My approach to life was slowly improving, and I had more faith in what I could achieve. By this point I’d still not had a romantic relationship, partly because my mother wouldn’t have approved, but also because I was nervous of the impact my illness would have. Who would want someone whose condition has such an impact on their life?

A chance meeting in a record shop changed all that. I was instantly attracted to Marvin, and on our third date told him about the illness. To my surprise he wasn’t disgusted, but interested and concerned. It was three months later when he first saw the real impact. We were making dinner when the pain struck. I asked Marvin to call an ambulance and ring my mother.

He hadn’t met my family yet, so my mother was surprised to see a stranger at my hospital bedside! When he left, I was sure I’d never see him again. But when I checked my phone later, there were a number of missed calls, so I was reassured that he was here to stay.

Anne on her wedding day

Anne on her wedding day

We got married after six years, and although I was still worried about the illness getting in the way of our relationship, he was always supportive.

I was desperate to have children, and before long, despite worrying about the risks caused by my disease, I found myself pregnant.
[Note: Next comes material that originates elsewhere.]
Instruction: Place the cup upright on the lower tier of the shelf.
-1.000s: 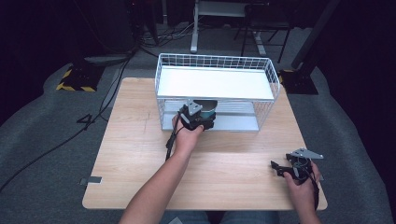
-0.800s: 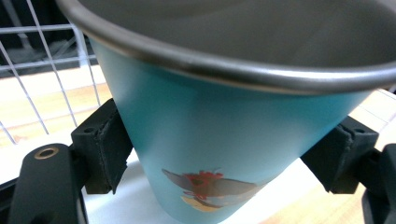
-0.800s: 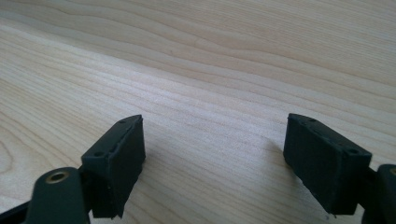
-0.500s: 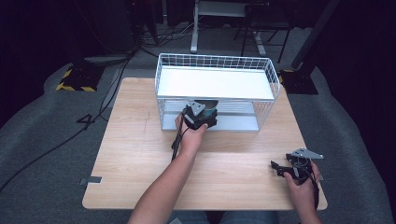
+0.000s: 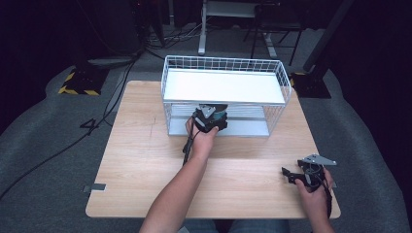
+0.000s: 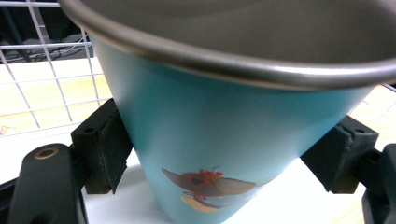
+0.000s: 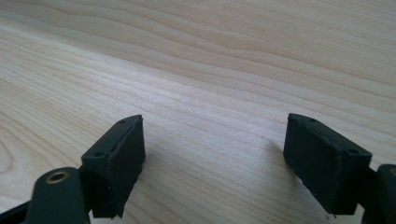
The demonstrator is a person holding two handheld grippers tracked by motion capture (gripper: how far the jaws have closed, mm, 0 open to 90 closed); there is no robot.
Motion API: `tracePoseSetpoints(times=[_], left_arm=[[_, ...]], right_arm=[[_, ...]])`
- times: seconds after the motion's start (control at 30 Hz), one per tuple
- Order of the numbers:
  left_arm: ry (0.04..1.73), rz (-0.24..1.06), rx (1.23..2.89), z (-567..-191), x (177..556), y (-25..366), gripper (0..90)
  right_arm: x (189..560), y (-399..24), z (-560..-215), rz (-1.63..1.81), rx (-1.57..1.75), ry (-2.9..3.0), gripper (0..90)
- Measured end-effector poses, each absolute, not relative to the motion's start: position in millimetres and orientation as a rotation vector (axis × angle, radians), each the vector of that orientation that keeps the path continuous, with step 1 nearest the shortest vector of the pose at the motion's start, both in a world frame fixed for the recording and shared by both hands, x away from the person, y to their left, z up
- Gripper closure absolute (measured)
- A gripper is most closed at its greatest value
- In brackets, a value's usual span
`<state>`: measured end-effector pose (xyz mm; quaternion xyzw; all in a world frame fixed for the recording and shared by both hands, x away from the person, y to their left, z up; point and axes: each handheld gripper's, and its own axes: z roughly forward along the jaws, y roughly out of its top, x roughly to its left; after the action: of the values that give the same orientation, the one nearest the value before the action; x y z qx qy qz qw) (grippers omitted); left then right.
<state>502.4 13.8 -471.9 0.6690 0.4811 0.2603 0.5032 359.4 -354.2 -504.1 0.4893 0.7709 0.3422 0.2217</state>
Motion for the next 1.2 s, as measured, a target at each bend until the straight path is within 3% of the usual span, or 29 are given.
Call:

I was working full-time at Lehman Brothers, but after three months had to face the fact that I couldn’t physically meet the demands of the job.
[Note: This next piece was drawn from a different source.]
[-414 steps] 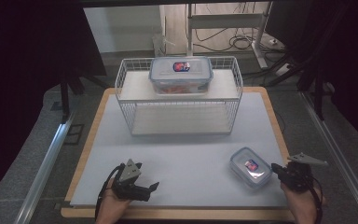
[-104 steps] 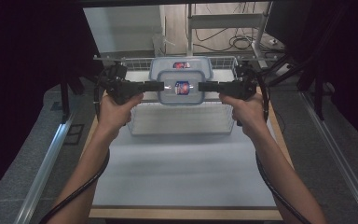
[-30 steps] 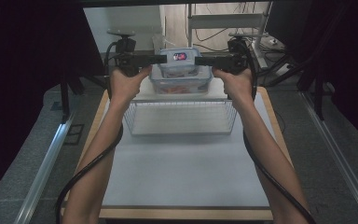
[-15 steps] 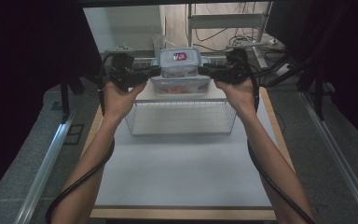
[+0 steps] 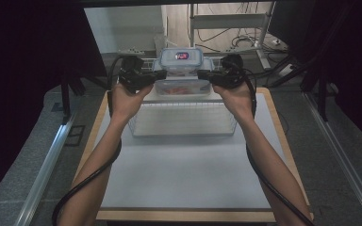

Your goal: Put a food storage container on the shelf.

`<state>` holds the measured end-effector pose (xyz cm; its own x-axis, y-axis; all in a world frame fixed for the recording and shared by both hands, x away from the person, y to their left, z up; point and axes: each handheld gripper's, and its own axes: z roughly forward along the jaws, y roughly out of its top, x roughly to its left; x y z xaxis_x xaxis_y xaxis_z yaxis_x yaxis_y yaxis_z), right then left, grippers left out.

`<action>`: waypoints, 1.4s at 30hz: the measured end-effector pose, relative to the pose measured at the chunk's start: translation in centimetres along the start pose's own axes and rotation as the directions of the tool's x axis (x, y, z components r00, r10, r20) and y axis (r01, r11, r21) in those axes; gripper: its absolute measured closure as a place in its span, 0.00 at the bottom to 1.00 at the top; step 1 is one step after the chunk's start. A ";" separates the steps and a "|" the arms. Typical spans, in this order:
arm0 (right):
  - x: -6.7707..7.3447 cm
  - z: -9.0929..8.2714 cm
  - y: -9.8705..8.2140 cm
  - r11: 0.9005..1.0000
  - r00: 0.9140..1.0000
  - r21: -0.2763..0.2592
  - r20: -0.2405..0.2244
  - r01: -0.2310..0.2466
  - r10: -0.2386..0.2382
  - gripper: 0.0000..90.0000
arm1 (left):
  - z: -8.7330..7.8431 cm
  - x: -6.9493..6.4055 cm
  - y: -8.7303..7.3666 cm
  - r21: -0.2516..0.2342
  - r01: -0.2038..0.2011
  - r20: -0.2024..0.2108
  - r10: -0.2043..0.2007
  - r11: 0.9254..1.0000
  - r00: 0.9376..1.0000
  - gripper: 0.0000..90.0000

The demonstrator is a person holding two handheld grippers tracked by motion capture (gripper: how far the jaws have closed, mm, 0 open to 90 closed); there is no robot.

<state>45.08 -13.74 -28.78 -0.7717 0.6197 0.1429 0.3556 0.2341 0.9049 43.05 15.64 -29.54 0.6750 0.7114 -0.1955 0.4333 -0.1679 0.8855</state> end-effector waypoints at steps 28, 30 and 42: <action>1.5 -1.5 -3.6 0.999 0.999 -0.010 -0.006 0.048 -0.048 0.37 | -1.7 -2.4 -4.4 -0.041 -0.068 0.035 0.069 0.997 0.997 0.33; 1.6 -1.7 -3.9 0.998 0.998 -0.007 0.000 0.057 -0.057 0.33 | -1.7 -2.7 -4.8 -0.030 -0.081 0.029 0.082 0.996 0.996 0.29; 2.3 -2.8 -6.0 0.995 0.996 0.028 0.013 0.093 -0.094 0.20 | -1.9 -4.6 -7.0 -0.008 -0.135 0.028 0.135 0.991 0.990 0.18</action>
<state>39.71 -15.83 -32.80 -0.7945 0.6050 0.0522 0.2968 0.3120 0.9025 35.77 14.86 -34.03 0.7435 0.6632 -0.0857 0.3334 -0.2565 0.9072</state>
I reluctantly left, but still needed a challenge, so decided to volunteer with the Sickle Cell Society and joined the board.

A year later I was appointed chair, and we lobbied the NHS for improved screening, raised awareness and improved treatment.

I am now happily married with two beautiful children (Connor and Caroline), and despite everything life has thrown at me, have achieved things I never thought possible.

Living with SCD is difficult, and there is a strong link between the illness and depression. I never know when I’m going to be ill, so I live day to day. I have learned to accept that I cannot be all things to all people, and must live as best I can – and only I can do that.

I defeat any negative thoughts by considering all the positive things I have in my life. This isn’t always easy, but I’ve found it makes a real difference.

After years of struggle, I can now say that I am truly happy and blessed. My illness has led me to do things and meet people I would not have otherwise, so in some ways it has helped me achieve more than I ever thought possible.

Oh, and sometimes I still have a craving for foam!

Graeme Orr | MBACP (Accred) UKRCP, says:

For Anne, living with a chronic condition brought many challenges. Throughout her experiences, she struggled with her mental health, identity, and emotional state. Starting university was a real turning point for her, and the place where she began to feel she was improving. Later, meeting her future husband, she found someone who loved and supported her, and whom she could trust and rely on. Anne found that with self-care and his support, anything was possible. Perhaps asking for that same support and self-care could help us all.